Зохар весело оглядывает красотку, машет кому-то рукой, цыкает зубом:
– Ну, ты из новеньких? (Пауза.) Да не дрейфь! Я ведь тоже недавно торговал шмотками на Шулявке… Все мы когда-то начинали!
«Вот идиот», – Марьяна начинает молча собирать блокноты в рюкзак, но, по счастью, бритоголовый срывается в чьи-то объятия, выкрикивая на ходу радостные приветствия, и Марьяна с облегчением снова забивается в свой угол.
Скоро митинг, надо будет опять идти к сцене. Она пристраивается за спинами лидеров и охотно слушает их частные разговоры о происходящем на Майдане. Это чертовски интересно, но холодно. Тут они все: Гонщик и Грузин, Администратор и Порошенко.
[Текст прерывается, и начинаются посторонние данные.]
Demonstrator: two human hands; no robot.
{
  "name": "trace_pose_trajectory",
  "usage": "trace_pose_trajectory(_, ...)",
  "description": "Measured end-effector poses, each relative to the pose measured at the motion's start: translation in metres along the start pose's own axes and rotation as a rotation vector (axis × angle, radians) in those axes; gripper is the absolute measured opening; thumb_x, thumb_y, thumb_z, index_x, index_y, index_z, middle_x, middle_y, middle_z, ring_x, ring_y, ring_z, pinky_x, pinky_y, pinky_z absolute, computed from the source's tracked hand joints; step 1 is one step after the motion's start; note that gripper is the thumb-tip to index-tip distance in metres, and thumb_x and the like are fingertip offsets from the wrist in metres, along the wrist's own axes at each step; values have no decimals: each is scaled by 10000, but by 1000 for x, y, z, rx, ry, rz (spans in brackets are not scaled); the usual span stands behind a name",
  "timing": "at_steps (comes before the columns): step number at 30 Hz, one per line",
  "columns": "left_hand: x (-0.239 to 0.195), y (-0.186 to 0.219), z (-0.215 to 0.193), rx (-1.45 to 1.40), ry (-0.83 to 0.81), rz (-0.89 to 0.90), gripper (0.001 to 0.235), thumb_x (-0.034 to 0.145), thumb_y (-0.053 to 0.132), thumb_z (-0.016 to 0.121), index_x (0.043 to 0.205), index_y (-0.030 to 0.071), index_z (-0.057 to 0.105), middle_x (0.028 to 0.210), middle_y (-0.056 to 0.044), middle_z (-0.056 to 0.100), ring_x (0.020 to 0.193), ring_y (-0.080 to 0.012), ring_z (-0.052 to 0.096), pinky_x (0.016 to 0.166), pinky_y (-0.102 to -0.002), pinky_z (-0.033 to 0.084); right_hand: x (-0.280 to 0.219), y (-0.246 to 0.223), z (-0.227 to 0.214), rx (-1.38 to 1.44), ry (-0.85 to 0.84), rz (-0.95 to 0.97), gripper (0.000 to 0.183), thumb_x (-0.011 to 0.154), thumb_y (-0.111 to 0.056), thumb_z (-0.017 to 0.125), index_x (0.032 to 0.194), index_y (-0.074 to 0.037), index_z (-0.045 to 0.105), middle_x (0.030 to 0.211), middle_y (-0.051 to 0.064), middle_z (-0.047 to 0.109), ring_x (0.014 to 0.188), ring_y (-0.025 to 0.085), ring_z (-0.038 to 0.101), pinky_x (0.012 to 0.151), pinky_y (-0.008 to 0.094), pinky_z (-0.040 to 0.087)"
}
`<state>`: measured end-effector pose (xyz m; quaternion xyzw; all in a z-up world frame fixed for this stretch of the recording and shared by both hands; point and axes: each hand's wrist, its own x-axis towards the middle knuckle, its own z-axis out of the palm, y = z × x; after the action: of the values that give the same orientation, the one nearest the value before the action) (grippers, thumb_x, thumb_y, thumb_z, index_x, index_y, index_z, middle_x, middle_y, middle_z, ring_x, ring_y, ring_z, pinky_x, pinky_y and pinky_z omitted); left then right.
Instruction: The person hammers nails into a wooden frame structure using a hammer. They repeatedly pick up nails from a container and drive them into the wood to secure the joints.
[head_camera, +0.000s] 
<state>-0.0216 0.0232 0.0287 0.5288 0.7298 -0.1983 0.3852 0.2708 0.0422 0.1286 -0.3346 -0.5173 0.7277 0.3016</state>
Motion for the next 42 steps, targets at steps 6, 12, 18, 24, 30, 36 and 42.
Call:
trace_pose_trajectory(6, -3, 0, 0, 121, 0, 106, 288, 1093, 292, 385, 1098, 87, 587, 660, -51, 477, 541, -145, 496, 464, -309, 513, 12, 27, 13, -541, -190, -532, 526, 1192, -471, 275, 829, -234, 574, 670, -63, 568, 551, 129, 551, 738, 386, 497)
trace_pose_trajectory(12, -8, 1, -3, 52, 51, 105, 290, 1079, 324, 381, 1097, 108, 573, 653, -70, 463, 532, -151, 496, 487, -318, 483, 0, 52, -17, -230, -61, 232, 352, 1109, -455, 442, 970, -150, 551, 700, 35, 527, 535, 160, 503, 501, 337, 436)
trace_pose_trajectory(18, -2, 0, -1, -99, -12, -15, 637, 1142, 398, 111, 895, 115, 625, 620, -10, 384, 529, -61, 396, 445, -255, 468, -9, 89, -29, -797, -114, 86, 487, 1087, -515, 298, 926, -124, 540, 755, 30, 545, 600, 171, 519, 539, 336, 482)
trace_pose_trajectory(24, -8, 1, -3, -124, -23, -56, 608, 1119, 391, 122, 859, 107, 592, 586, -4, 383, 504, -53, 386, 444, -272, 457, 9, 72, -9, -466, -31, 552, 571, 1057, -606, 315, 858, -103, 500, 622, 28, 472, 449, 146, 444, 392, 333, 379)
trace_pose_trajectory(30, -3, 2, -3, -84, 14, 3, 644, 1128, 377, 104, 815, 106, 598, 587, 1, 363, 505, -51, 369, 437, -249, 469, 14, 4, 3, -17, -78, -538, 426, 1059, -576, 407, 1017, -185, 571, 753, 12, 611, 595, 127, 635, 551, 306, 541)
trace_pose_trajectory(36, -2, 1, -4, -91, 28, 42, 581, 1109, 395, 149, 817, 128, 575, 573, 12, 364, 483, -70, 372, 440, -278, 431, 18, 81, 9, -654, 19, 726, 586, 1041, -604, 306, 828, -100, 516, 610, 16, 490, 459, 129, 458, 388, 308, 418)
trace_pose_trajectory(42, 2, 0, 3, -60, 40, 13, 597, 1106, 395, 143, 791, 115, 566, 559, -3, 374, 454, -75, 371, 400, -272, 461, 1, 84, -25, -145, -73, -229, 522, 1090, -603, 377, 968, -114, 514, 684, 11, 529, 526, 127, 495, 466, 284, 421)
Ну и, конечно, Юля – в обнимку с Ющенко.
Оранжевые шарфики, горящие глаза… Немного алкоголя никогда не помешает революционерам. Она вдруг вспомнила: «Как ни мерзка предреволюционная бюрократия, гораздо омерзительнее бюрократия послереволюционная. Просто до поры она скрыта за артистичным авангардом революции, в которую с удовольствием играем мы все. Потом, когда перформансы и массовку сольют вместе с лужами крови, все станет ясно, но будет уже поздно». Пелевин… Гений каламбуров, мастер механизации производства текстов.
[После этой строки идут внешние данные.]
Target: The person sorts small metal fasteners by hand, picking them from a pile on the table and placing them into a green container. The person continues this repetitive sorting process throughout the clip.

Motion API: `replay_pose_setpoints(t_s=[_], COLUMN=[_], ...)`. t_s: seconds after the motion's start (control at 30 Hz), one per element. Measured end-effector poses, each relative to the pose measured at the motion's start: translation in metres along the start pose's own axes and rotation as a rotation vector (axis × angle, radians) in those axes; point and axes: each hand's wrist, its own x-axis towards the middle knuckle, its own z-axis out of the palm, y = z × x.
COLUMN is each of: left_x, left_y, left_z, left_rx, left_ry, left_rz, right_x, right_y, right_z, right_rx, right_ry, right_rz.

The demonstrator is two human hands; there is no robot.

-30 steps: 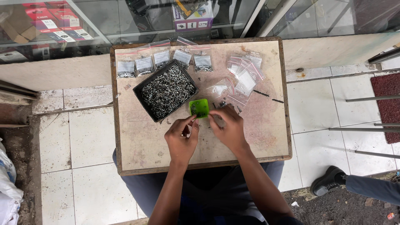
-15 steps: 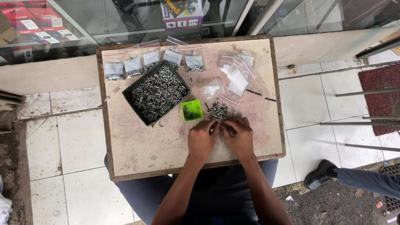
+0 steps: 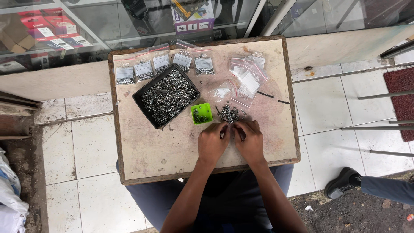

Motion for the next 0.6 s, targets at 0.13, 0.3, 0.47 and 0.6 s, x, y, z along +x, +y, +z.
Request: replay_pose_setpoints(t_s=[0.13,0.3,0.47,0.6], left_x=[-0.009,-0.01,-0.008,-0.01], left_y=[0.007,0.015,0.018,0.019], left_z=[-0.007,0.0,-0.001,-0.004], left_rx=[0.013,0.034,0.046,0.071], left_ry=[-0.027,-0.049,-0.068,-0.109], left_rz=[0.029,0.0,-0.002,-0.009], right_x=[0.0,0.004,0.01,0.012], right_y=[0.0,0.002,-0.002,-0.005], right_z=[-0.013,-0.016,-0.019,-0.025], right_rx=[0.109,0.114,0.107,0.102], right_ry=[-0.02,-0.055,-0.107,-0.187], right_rz=[0.059,0.107,0.08,0.064])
Марьяна слушает и смотрит во все глаза. Любопытные зверушки собрались в одном месте. Вот мордастенький лидер молодежной организации «Пора» Маськин. Очень похож на Шуру Балаганова, с волнением потрясающего щеками перед распилом золотых гирь. Открытый жулик, без всяких ухищрений. Вот он рассекает толпу озабоченным шагом, по бокам – юные холуи. Марьяна удивляется: неужели она одна видит, что за деньги он и родную маму придушить может, нашептывая: «Потерпи, может, обойдется»?
А вот и Саша Зинченко со спокойным, почти обреченным лицом. И Марьяна понимает: его решение вернуться в политику – роковой шаг.
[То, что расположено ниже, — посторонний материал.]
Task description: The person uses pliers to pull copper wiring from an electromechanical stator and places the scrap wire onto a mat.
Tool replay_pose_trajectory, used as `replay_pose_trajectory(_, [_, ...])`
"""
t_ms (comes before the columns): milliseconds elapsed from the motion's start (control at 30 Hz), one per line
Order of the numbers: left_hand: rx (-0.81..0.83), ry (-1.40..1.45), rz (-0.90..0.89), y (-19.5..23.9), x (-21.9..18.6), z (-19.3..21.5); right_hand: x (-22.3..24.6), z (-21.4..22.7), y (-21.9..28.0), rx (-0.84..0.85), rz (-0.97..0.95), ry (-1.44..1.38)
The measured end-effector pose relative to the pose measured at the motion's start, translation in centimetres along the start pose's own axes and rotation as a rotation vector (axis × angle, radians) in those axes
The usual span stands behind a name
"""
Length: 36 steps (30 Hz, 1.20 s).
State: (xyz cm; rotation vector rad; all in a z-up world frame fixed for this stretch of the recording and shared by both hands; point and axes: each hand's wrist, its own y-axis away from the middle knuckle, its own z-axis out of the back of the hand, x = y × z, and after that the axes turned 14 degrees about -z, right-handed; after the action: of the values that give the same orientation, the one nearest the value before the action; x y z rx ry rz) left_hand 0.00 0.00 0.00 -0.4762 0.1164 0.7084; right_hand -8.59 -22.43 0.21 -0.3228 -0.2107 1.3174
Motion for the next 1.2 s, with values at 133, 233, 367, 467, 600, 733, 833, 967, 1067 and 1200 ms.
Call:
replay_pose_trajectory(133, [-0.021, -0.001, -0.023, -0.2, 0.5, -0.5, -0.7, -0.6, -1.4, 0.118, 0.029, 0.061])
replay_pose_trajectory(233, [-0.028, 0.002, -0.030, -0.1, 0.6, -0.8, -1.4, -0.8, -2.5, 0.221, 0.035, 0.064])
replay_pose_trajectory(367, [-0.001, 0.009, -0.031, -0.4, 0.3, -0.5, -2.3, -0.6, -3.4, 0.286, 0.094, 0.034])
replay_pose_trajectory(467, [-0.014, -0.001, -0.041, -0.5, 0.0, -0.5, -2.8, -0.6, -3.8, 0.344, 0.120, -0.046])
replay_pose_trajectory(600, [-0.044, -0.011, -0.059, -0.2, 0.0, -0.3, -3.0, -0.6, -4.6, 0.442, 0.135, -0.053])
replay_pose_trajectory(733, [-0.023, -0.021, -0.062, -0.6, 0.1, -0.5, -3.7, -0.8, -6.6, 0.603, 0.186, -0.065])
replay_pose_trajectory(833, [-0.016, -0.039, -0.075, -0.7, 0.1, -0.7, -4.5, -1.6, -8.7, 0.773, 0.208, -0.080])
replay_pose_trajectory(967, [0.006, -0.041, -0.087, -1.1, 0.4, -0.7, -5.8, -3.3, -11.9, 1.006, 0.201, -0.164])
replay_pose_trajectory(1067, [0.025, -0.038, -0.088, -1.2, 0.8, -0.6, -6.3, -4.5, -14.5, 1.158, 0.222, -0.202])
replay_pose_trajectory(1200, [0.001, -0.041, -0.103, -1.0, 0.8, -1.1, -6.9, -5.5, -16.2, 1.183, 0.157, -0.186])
Кто-то сзади стучит ее по плечу, и она, ненавидящая любую тактильность, вздрагивает, еще не повернувшись. В лицо ей хохочет блондинка в пуховике, с ярко-красным пухлым ртом.
– Марьян, это же я, Светка из 10-б!
Марьяна не помнит никаких Светок. Отодвигается на всякий случай сантиметров на пятьдесят. Ей вообще не очень понятен этот многодневный ажиотаж на Майдане.
«Светка из 10-б» не очень трезва, она тянет Марьяну на какую-то встречу неподалеку, где «все ребята из нашей школы». Никаких ребят, тем более «из нашей школы», Марьяна не желает видеть в упор.
– Ты иди, Света, – твердым голосом говорит она, – а я буду минут через двадцать, у меня тут короткая встреча.
Света хохочет, сверкая золотым зубом (господи, когда успела-то в 22 года!), и с криком «Я не прощаюсь» уносится в толпу.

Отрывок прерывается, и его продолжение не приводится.